● **WHAT THE EXERCISE ASKS**
Your task is to quote the records from their first line through the line containing "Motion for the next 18", with nothing added or left out.

(MATERIAL FOR THIS TASK begins)

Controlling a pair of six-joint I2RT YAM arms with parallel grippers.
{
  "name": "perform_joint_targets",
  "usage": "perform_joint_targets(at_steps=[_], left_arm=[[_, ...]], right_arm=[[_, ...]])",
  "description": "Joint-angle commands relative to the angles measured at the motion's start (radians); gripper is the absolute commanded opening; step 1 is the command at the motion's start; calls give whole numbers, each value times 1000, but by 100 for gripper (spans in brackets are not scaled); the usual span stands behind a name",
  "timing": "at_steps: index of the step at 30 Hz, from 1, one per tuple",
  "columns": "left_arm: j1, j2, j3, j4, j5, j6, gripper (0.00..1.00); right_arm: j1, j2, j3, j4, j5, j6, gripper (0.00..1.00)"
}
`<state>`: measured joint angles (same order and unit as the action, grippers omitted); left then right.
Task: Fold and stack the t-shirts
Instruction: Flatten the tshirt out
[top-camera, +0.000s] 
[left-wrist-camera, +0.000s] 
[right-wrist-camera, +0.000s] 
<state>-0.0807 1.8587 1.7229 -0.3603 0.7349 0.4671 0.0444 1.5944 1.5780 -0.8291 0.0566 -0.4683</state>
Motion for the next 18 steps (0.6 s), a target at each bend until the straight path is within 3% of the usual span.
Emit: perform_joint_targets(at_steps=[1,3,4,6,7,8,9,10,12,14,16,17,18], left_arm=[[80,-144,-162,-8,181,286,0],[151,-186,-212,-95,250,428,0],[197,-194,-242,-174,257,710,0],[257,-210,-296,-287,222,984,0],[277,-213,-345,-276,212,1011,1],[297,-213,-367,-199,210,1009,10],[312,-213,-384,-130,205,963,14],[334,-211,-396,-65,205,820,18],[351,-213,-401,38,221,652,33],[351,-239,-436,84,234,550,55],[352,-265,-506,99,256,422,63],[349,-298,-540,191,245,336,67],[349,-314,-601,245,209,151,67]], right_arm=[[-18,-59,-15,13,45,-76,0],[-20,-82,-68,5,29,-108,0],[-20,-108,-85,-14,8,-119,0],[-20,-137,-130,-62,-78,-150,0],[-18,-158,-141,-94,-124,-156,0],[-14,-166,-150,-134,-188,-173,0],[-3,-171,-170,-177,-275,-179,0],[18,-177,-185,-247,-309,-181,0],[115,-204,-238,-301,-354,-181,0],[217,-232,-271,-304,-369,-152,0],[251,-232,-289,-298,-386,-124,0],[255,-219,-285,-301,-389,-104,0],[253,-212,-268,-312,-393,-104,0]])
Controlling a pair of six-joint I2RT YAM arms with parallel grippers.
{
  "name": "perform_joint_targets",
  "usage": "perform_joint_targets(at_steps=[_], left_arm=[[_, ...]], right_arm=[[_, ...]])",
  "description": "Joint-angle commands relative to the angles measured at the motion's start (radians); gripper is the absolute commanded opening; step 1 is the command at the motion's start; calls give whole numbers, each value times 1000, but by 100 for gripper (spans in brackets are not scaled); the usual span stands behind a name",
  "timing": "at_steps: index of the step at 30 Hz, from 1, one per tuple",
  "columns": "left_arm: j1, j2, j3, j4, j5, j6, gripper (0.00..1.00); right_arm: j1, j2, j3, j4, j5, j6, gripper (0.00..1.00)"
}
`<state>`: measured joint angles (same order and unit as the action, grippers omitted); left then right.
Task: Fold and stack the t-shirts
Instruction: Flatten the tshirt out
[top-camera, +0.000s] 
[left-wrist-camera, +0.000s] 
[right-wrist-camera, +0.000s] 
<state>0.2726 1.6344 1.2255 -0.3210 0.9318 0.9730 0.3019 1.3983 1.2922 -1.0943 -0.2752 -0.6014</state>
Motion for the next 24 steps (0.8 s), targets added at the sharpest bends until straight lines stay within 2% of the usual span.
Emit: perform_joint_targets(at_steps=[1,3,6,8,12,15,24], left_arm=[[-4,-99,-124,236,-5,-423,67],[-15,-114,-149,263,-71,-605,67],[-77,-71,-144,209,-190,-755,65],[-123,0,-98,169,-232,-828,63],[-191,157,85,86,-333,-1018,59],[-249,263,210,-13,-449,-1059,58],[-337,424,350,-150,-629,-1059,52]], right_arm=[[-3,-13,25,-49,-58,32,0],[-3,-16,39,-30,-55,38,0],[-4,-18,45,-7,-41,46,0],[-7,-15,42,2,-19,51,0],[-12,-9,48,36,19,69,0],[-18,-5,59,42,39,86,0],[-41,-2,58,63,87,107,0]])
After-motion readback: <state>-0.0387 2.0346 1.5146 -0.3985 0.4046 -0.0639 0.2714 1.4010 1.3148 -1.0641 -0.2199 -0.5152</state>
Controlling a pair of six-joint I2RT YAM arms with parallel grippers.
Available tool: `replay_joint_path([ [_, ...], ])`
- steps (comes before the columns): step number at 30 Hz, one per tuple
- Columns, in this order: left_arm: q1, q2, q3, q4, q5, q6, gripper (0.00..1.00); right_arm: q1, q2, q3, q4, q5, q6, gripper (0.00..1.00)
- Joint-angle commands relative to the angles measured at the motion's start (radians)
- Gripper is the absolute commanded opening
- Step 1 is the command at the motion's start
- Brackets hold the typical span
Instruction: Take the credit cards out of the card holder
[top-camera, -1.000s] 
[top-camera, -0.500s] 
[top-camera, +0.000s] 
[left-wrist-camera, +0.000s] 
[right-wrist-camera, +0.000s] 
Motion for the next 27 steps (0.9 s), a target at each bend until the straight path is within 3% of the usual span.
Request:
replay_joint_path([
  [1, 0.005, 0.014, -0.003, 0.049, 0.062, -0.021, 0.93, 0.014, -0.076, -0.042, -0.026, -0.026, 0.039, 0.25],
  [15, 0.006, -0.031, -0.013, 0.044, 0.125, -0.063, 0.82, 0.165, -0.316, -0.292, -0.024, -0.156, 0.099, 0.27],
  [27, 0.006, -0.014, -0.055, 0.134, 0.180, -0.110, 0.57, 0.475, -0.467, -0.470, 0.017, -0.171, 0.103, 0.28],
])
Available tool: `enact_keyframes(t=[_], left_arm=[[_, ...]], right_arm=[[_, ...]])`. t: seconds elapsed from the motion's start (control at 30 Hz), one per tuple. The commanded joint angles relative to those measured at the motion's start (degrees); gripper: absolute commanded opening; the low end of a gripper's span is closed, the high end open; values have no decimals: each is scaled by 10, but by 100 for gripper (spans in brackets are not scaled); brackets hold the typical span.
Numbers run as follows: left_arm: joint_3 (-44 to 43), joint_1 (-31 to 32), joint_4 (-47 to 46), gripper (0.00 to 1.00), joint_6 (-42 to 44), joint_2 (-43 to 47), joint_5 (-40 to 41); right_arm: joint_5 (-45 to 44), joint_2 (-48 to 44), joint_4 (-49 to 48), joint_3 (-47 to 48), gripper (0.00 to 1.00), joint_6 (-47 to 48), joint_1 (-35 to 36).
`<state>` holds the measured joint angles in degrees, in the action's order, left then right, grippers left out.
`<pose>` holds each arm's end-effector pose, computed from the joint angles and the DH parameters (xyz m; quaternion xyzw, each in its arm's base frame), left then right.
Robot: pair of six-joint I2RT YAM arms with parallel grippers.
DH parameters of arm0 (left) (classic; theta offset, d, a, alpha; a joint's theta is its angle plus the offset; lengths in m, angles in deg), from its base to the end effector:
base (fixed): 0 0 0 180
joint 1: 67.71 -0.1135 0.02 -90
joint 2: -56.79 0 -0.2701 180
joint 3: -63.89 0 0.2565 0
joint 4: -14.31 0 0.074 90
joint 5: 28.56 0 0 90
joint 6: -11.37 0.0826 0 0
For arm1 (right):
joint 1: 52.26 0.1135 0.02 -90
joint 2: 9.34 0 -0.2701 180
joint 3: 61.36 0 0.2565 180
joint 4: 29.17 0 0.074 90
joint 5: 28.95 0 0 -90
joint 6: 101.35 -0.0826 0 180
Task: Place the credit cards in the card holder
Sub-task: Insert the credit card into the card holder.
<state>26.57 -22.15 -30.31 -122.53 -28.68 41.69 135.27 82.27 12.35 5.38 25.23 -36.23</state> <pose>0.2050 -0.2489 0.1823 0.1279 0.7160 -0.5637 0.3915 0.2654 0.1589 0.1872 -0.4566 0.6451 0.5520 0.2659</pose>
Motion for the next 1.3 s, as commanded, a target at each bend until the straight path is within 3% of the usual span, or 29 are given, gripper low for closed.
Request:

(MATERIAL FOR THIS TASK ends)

● **EXPECTED OUTPUT**
Controlling a pair of six-joint I2RT YAM arms with parallel grippers.
{
  "name": "perform_joint_targets",
  "usage": "perform_joint_targets(at_steps=[_], left_arm=[[_, ...]], right_arm=[[_, ...]])",
  "description": "Joint-angle commands relative to the angles measured at the motion's start (radians); gripper is the absolute commanded opening; step 1 is the command at the motion's start; calls give whole numbers, each value times 1000, but by 100 for gripper (spans in brackets are not scaled); the usual span stands behind a name",
  "timing": "at_steps: index of the step at 30 Hz, from 1, one per tuple",
  "columns": "left_arm: j1, j2, j3, j4, j5, j6, gripper (0.00..1.00); right_arm: j1, j2, j3, j4, j5, j6, gripper (0.00..1.00)"
}
`<state>`: measured joint angles (same order and unit as the action, grippers omitted); left then right.
Task: Fold and stack the t-shirts
Instruction: Flatten the tshirt out
[top-camera, +0.000s] 
[left-wrist-camera, +0.000s] 
[right-wrist-camera, +0.000s] 
<state>-0.0807 1.8587 1.7229 -0.3603 0.7349 0.4671 0.0444 1.5944 1.5780 -0.8291 0.0566 -0.4683</state>
Motion for the next 18 steps (0.6 s), a target at each bend until the straight path is within 3% of the usual span.

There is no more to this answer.